- North American PlayStation 2 cover art
- Developer(s): Koei
- Publisher(s): Koei
- Director(s): Shinji Imura
- Designer(s): Akihiro Nakamura Tatsuya Ishikawa Shingo Takagi Yukinori Ito Toshiyuki Kobayashi
- Composer(s): Yoshihiro Ike
- Series: Romance of the Three Kingdoms
- Platform(s): Microsoft Windows, PlayStation 2
- Release: Microsoft Windows JP: 2 July 2004; JP: 21 January 2005; PlayStation 2 JP: 10 March 2005; NA: 21 June 2005;
- Genre(s): Turn-based strategy
- Mode(s): Single-player

= Romance of the Three Kingdoms X =

2004 video game

Romance of the Three Kingdoms X, also known as Sangokushi X (三國志X) in Japan, is the 10th installment in the Romance of the Three Kingdoms (Sangokushi) strategy game series by Koei. It was originally released in the summer of 2004 and the PUK expansion was released several months afterwards. Sangokushi X abandoned many of Sangokushi IXs concepts and favors elements from Sangokushi VII and Sangokushi VIII, as well as Taikou Risshiden, which are in RPG format.

There was also a special edition titled Anniversary Box, which included walkthrough, history book, soundtrack and desk calendar.

==Gameplay==
The overall objective of the game is to re-unify China. The player takes on the role of a historical figure from the novel Romance of the Three Kingdoms, referred to as an officer, to achieve this goal. There is also a function to create original characters.

The flow of gameplay is more similar to Sangokushi VIII than to Sangokushi IX, with the player having several possible ranks besides a ruler, each of which alters the players' options considerably. Ranks are fluid during gameplay; while a player's choice of officer initially sets rank, it is common to be promoted, demoted, captured, or even to rebel and form a new force.

In the North American version, the game is only single player.

===Stages===
There are seven starting scenarios, with four more added in the Power up kit.

==Power up kit==
Power up kit adds following:

- Battle history mode. In this stage attack game, story event changes depending on how to play the game.
- Trial mode. In point trial mode, the goal is to earn as many points as possible in a battle. In victory trial, the goal is to use the assigned army to win as many stages as possible.
- Ability to marry other generals in-game and raise offspring.
- 8 new NPCs available for marriage (most of them are characters from The Seven Heroes and Five Gallants).
- 4 new scenarios in January 211, June 221, February 253, January 250. In the January 250 scenario, nearly every character present during Three Kingdoms period appeared. In addition, there are new events.
- City, item, general editors.
- Expert (超級) mode. In addition to extra difficulties, the game mechanics can be further customized.
- Logging feature. In addition to recording events, the logs are integrated with the world map to visually represent player's progresses.
- The ability to upload your own portraits from your PC into the game, which can then be used by your original characters.

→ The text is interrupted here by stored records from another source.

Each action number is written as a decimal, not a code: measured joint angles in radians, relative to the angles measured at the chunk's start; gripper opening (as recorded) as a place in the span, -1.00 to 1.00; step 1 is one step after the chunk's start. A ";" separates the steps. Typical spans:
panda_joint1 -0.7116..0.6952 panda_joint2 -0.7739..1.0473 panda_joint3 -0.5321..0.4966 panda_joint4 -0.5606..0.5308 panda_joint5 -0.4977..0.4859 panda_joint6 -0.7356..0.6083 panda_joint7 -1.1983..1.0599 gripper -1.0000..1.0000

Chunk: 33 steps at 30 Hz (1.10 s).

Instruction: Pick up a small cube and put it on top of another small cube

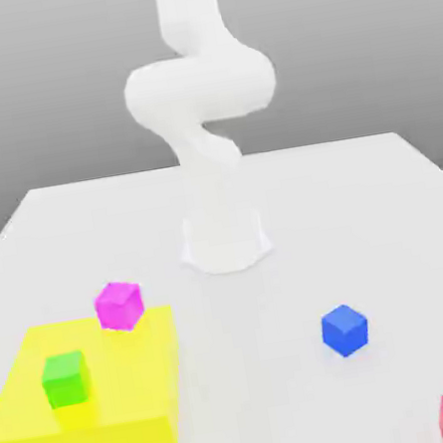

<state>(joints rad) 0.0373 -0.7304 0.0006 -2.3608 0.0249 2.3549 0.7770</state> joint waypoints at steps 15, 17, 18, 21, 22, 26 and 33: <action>0.247 0.528 0.108 -0.429 0.092 0.403 -0.107 0.00; 0.264 0.620 0.142 -0.496 0.057 0.473 -0.088 0.00; 0.274 0.668 0.152 -0.525 0.020 0.510 -0.066 0.00; 0.287 0.787 0.135 -0.535 -0.071 0.604 -0.007 0.00; 0.301 0.824 0.114 -0.530 -0.099 0.633 0.013 0.00; 0.385 0.969 0.022 -0.506 -0.143 0.751 0.048 0.00; 0.401 1.003 0.005 -0.500 -0.149 0.779 0.056 -1.00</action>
<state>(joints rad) 0.4388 0.2726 0.0058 -2.8609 -0.1242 3.1338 0.8329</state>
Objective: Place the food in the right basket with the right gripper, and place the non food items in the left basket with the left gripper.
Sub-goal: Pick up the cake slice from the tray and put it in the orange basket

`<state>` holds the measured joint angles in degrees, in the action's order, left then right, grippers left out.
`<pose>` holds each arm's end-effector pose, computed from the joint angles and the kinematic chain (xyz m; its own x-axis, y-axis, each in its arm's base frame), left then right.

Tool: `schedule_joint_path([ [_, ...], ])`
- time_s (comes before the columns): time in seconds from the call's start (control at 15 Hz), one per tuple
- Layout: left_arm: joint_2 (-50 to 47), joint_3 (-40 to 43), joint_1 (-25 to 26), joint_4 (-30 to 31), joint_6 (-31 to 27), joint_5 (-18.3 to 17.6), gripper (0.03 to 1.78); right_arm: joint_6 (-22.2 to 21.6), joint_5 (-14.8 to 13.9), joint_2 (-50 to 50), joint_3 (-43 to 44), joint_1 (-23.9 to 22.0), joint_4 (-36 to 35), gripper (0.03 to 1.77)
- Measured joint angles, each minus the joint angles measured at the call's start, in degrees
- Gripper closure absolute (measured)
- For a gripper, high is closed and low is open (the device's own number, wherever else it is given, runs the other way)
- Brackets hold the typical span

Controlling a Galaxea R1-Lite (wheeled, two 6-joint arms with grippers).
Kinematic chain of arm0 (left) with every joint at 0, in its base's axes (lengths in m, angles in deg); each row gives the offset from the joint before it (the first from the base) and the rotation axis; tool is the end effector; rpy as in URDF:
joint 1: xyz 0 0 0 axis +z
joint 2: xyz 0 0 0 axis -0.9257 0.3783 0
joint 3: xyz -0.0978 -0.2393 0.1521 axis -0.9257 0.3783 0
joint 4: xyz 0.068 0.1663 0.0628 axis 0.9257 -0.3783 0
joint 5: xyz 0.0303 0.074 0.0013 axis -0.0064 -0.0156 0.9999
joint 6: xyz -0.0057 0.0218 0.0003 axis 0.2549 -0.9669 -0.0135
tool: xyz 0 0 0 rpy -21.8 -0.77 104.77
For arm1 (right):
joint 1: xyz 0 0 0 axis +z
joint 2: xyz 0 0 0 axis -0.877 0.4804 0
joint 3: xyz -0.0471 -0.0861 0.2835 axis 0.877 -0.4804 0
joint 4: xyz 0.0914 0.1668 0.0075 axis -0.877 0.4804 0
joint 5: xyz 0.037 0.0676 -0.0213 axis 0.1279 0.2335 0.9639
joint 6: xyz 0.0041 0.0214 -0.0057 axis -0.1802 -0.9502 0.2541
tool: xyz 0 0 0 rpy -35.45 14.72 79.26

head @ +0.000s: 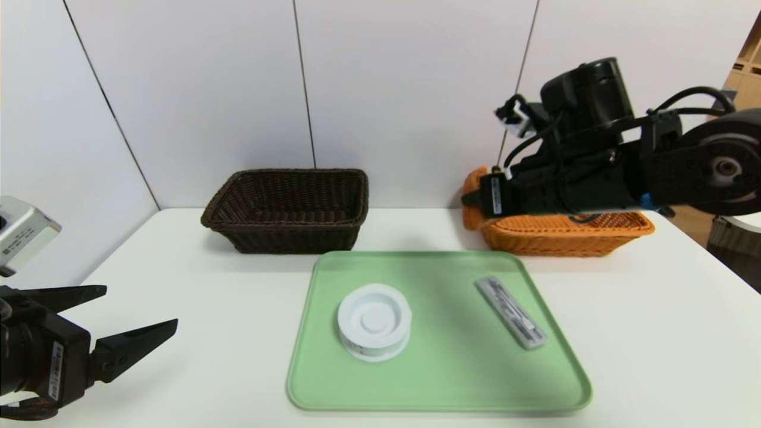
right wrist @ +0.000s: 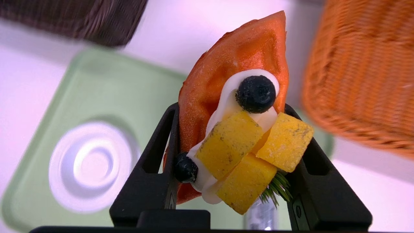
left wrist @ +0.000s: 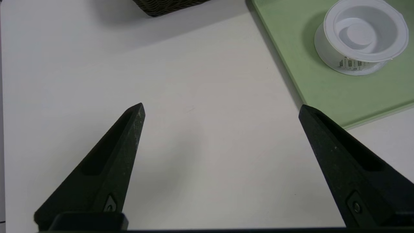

Scenario editor 1.00 adds the following:
- 'Alliance gathering' setting when editing alliance relations.
- Assign start-up city for future generals.
- Upgraded general, city, item editors.

The Power up kit features are incorporated into the re-released PlayStation 2 game (never brought outside Japan or Taiwan), except only 3 of the 4 extra scenarios are available.